Triste è la superficie, oscuro l’interno Vivere gli incubi, i sogni restano inferiori

Nelle fauci del lupo, nella gabbia del leone

Né forza di uscirne, né condivisione collettiva

Qui ho incontrato una marea di tipi come me. La maggior parte viene dall’Algeria o dal Marocco. Accolgono tutti a braccia aperte e sono molto affiatati. A nessuno di loro piace dare dei dettagli sulla traversata. Tutti dicono che vengono solo per vedere il paesaggio e prendere una boccata d’aria: «Io? Sono venuto come turista!» Fanno riferimento alla harga solo quando cantano, quando sono strafatti. La Signora Coraggio illumina le nostre serate. Senza di lei, non so cosa sarebbe stato di me. I suoi effetti mi regalano l’oblio. Amnesia profonda; sono il re del mondo.

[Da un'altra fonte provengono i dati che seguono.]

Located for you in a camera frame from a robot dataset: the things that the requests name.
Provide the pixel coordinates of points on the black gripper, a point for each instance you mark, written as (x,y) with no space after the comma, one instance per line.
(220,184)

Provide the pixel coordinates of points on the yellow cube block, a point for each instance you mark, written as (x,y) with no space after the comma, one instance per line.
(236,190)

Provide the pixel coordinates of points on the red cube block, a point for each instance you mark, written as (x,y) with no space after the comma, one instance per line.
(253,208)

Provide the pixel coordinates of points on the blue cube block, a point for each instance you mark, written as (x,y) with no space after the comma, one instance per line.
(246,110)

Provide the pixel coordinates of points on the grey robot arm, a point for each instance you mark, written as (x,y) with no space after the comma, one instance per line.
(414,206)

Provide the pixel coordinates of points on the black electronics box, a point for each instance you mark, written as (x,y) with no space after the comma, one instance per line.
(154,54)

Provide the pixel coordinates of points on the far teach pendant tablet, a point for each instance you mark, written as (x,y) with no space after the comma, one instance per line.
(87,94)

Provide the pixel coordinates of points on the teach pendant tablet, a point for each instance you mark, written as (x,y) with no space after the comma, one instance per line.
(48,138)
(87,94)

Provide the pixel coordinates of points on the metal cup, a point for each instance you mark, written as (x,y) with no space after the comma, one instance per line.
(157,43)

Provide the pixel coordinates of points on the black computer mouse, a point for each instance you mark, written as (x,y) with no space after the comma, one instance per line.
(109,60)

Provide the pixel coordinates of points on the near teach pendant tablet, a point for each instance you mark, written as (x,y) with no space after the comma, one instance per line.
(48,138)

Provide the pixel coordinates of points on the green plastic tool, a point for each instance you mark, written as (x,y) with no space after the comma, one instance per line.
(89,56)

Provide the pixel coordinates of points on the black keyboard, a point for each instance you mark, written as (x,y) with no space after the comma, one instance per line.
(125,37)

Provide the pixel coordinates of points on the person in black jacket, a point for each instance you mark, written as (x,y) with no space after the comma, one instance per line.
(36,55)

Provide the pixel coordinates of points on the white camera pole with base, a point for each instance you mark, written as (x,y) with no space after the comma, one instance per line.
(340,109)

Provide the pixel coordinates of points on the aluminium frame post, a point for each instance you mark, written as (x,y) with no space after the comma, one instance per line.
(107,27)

Ma il picco non dura tanto e il momento della discesa arriva prima del previsto. La vita riprende il suo corso. Il paesaggio grigiastro e il pallore della mia pelle formano un duo da brividi. Quello dell’amarezza e della disillusione. La mia vita si riduce a questo. Come quella degli altri. Per respirare dell’aria fresca, ci accontentiamo di fare le nostre passeggiate. Vediamo uno squarcio di cielo blu e se siamo fortunati qualche raggio di sole si posa sull’asfalto del cortile interno. Nonostante questo briciolo di magia offerto dalla luce naturale, le braccia della Signora Coraggio valgono molto di più di questi svaghi; sono confortevoli, direi quasi rassicuranti. Perché le passeggiate sono solo delle parentesi nella vita che si siamo imposti.

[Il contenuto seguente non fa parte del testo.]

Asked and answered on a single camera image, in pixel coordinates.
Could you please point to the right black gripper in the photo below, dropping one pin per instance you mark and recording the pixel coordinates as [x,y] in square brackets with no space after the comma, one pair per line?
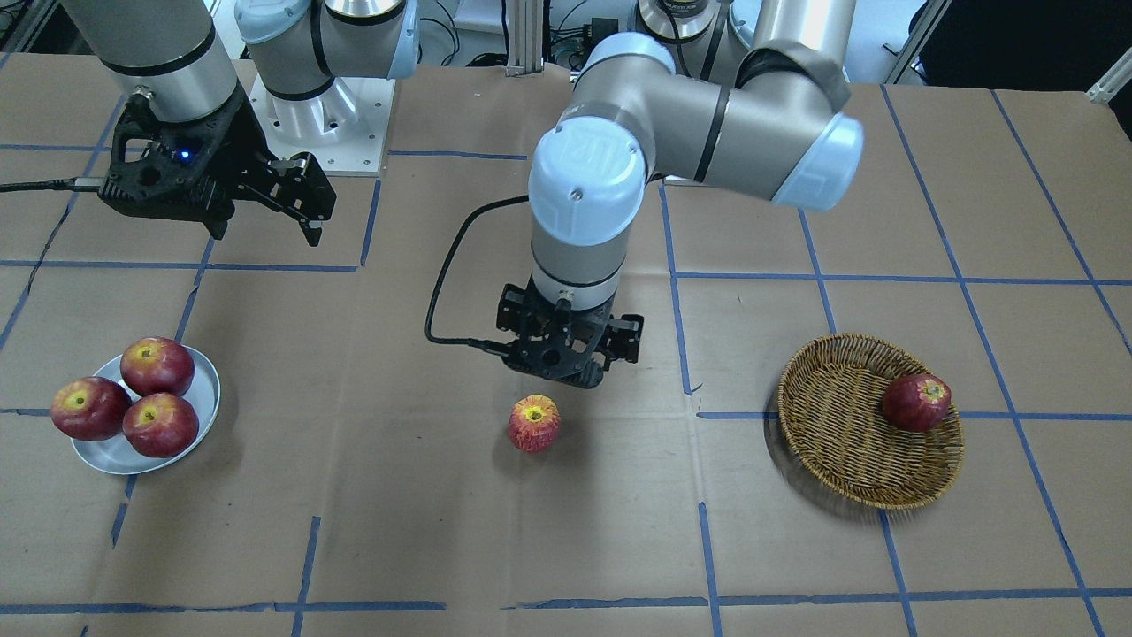
[237,141]

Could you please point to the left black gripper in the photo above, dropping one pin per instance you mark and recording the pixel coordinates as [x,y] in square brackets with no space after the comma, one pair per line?
[624,335]

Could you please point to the yellow red apple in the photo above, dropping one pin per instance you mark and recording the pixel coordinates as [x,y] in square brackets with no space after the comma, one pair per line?
[534,423]

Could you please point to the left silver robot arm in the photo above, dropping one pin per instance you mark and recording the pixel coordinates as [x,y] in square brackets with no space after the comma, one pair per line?
[777,131]

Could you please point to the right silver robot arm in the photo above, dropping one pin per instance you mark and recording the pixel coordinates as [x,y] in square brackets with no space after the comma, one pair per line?
[173,48]

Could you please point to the red apple on plate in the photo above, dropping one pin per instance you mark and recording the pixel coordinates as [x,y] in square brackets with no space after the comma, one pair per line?
[90,409]
[157,365]
[161,425]

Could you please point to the wicker basket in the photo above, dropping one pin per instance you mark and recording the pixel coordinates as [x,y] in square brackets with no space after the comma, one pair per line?
[829,407]

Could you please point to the light blue plate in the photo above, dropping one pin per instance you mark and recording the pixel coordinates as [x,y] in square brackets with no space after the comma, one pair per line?
[116,456]

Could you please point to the red apple in basket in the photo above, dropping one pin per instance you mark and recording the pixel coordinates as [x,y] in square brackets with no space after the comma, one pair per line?
[916,403]

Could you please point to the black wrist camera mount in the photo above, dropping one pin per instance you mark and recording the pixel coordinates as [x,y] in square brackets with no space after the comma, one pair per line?
[160,170]
[570,347]

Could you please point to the aluminium frame post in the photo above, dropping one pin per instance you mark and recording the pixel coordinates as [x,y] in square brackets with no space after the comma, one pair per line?
[524,25]

Inizia tutto nelle nostre cellule. Siediti sul materasso con le spalle al muro, assicurati di essere in una posizione piacevole, chiudi gli occhi, fai un respiro e manda giù una prima pasticca. Per un effetto migliore, utilizza la saliva per farla scendere.

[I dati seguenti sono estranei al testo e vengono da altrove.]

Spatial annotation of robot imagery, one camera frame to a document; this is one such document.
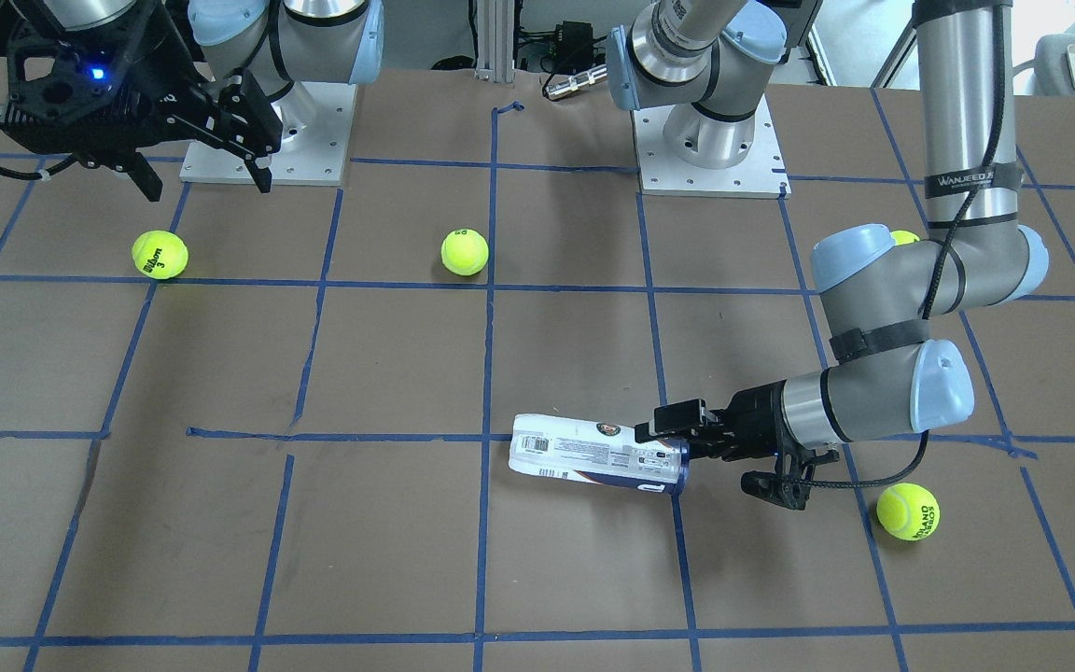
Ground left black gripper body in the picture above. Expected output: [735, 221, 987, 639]
[723, 378, 842, 511]

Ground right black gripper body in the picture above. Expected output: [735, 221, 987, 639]
[0, 1, 218, 166]

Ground white blue tennis ball can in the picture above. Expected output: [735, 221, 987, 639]
[508, 413, 690, 495]

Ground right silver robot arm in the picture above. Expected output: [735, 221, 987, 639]
[0, 1, 384, 201]

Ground tennis ball with Wilson print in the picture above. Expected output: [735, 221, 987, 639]
[131, 231, 190, 280]

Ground front tennis ball Roland Garros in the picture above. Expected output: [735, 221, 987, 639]
[875, 483, 942, 541]

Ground tennis ball near left gripper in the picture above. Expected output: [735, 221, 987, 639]
[890, 230, 921, 245]

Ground centre back tennis ball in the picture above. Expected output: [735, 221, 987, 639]
[440, 227, 490, 276]

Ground silver metal cylinder connector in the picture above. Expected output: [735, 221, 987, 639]
[542, 65, 608, 102]

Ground black power adapter box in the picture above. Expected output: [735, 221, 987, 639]
[551, 22, 593, 65]

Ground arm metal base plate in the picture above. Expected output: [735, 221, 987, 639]
[180, 82, 359, 187]
[632, 98, 790, 199]

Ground aluminium frame post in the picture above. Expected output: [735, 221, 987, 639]
[472, 0, 517, 85]

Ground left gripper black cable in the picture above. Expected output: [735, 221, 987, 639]
[808, 0, 1011, 491]

Adesso devi riuscire a svuotare la mente pensando a qualcosa che non ha molto senso -la forma senza il contenuto. I minuti diventeranno secondi, tutto andrà sempre più veloce. Ma fai con calma, segui il tuo ritmo, tu puoi controllare la cadenza…Allora? Lo senti? Sta salendo. Ed è in questo momento che i tuoi pensieri ti guideranno verso un universo sconosciuto che tuttavia ti sembrerà sempre un po’ familiare. Le montagne russe emozionali. Rischi di provare un pizzico di melanconia durante lo sballo ma, non preoccuparti, ci si sente sempre a casa quando la Signora Coraggio ci prende per mano. Lei non ci lascerà. No, mai. A volte dei medici vengono a farci visita. Una di loro si chiama Anà. Grazie a lei, i miei dolori ai piedi e le ferite sono guariti rapidamente. Si prende cura di me assicurandosi che la mia pressione sia normale e dandomi qualche quadratino di cioccolato. Ho l’impressione di essere suo figlio. Anà ha una sensibilità materna che mi tranquillizza, mi ricorda mia madre. Tra l’altro, qualche giorno fa, ho parlato con Mama al telefono. A quanto pare, durante tutto questo periodo di silenzio, le è giunta voce che facevo ancora parte di questo mondo. Ho sentito che le tremava la voce, Mama stava per piangere. Ascoltandola, mi sembrava di consumarmi; mi spegnevo.

La harga si riduce a questo allora? Cercare di dimenticare il passato e non riuscire più a versare neanche una lacrime? Penso che sia peggio della morte. Il mio viaggio mentale non ha più alcun sapore. Ho bisogno di toccare il fondo fino a sparire per sempre, voglio partire. E questa volta per davvero.